Which Solution Should You Use?

ApproachTimeSpace
Sorting + GreedyO(n log n)O(1)
Counting SortO(n + 100000)O(100000)

For interviews:

  1. Explain the Greedy idea first.
  2. Mention Sorting solution.
  3. Then discuss Counting Sort because the problem explicitly requires it.

This demonstrates both problem-solving ability and optimization awareness.

Common Mistakes

Mistake 1

Buying expensive bars first.

Reduces total quantity purchased.

Mistake 2

Stopping after a single unaffordable item in an unsorted array.

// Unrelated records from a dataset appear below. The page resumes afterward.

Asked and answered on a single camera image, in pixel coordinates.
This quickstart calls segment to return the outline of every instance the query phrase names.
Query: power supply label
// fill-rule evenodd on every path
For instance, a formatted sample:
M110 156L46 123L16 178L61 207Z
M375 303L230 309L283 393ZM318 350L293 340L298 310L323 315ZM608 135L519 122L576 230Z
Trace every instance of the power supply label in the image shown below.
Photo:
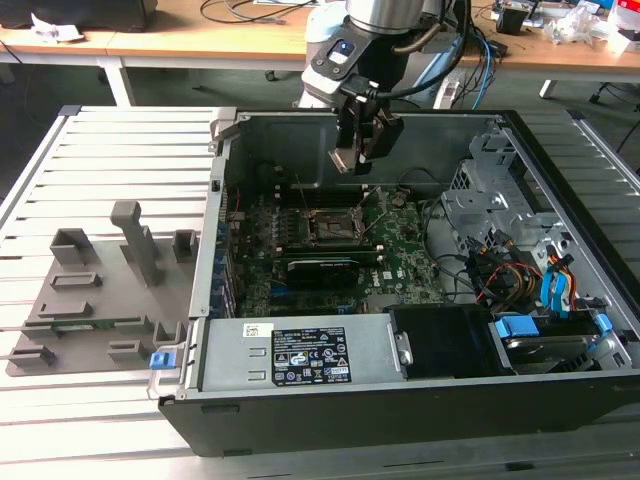
M278 387L351 381L343 327L273 330L271 352Z

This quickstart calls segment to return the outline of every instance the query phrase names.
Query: small circuit board
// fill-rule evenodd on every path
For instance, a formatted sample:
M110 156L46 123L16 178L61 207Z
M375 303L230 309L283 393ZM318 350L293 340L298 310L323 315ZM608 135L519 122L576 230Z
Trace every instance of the small circuit board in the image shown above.
M421 243L420 212L407 196L378 188L369 198L340 201L258 197L233 223L236 316L379 313L390 305L441 303Z

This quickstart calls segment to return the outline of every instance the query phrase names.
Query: floor
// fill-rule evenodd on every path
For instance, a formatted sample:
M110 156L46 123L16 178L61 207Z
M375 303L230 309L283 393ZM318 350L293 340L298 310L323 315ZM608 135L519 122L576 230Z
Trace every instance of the floor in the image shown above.
M97 68L17 65L13 72L16 81L0 85L1 198L62 105L114 104L109 87L98 80ZM203 72L204 87L200 90L190 88L186 70L130 69L129 75L138 105L287 108L302 91L299 73L292 72L277 72L278 81L267 82L264 72L209 70ZM614 147L640 118L640 113L634 112L640 104L640 89L632 85L616 85L611 89L613 94L604 91L598 105L588 102L598 84L560 82L550 100L538 97L540 87L539 80L523 80L498 70L481 108L579 110ZM467 100L467 108L472 101ZM640 167L640 129L629 139L622 156L634 169Z

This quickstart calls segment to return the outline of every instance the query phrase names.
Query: blue plastic clip
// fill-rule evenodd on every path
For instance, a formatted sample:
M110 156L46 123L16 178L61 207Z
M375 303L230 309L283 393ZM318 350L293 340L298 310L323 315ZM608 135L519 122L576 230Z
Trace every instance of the blue plastic clip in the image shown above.
M542 277L542 286L540 287L540 302L543 307L548 307L551 303L551 283L553 282L553 272L547 268Z
M613 324L611 323L611 320L609 320L609 317L604 313L599 313L598 315L596 315L596 325L598 325L598 328L602 333L607 333L613 330Z
M154 352L149 361L151 370L171 370L176 368L176 352Z
M560 318L569 318L569 312L562 308L562 295L566 287L567 277L558 275L558 278L556 278L556 286L553 289L553 296L551 297L551 311L560 315Z
M540 331L530 315L509 315L496 322L500 338L537 337Z

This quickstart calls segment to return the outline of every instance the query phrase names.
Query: blue cable
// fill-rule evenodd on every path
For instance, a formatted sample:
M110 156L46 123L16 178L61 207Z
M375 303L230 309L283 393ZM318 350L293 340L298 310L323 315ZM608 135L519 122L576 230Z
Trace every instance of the blue cable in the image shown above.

Always sort or process costs in increasing order.

Mistake 3

Ignoring the Counting Sort requirement.

The online judge may accept sorting, but interviewers may specifically ask for the linear-time optimization.

Key Takeaways

  1. The problem is based on Greedy selection.
  2. To maximize purchases, buy the cheapest items first.
  3. Sorting provides a simple solution.
  4. Counting Sort satisfies the problem's follow-up requirement.
  5. Greedy works because every expensive purchase reduces future buying power.
  6. Counting Sort improves performance when value ranges are bounded.

Conclusion

LeetCode 1833: Maximum Ice Cream Bars is an excellent Greedy Algorithm problem that demonstrates how local optimal choices can lead to a globally optimal solution.

The sorting-based approach is intuitive and easy to implement, while the counting-sort optimization leverages the bounded range of costs to achieve near-linear performance.

Understanding both approaches prepares you not only for coding interviews but also for real-world optimization problems involving budgets, resources, and constrained selections.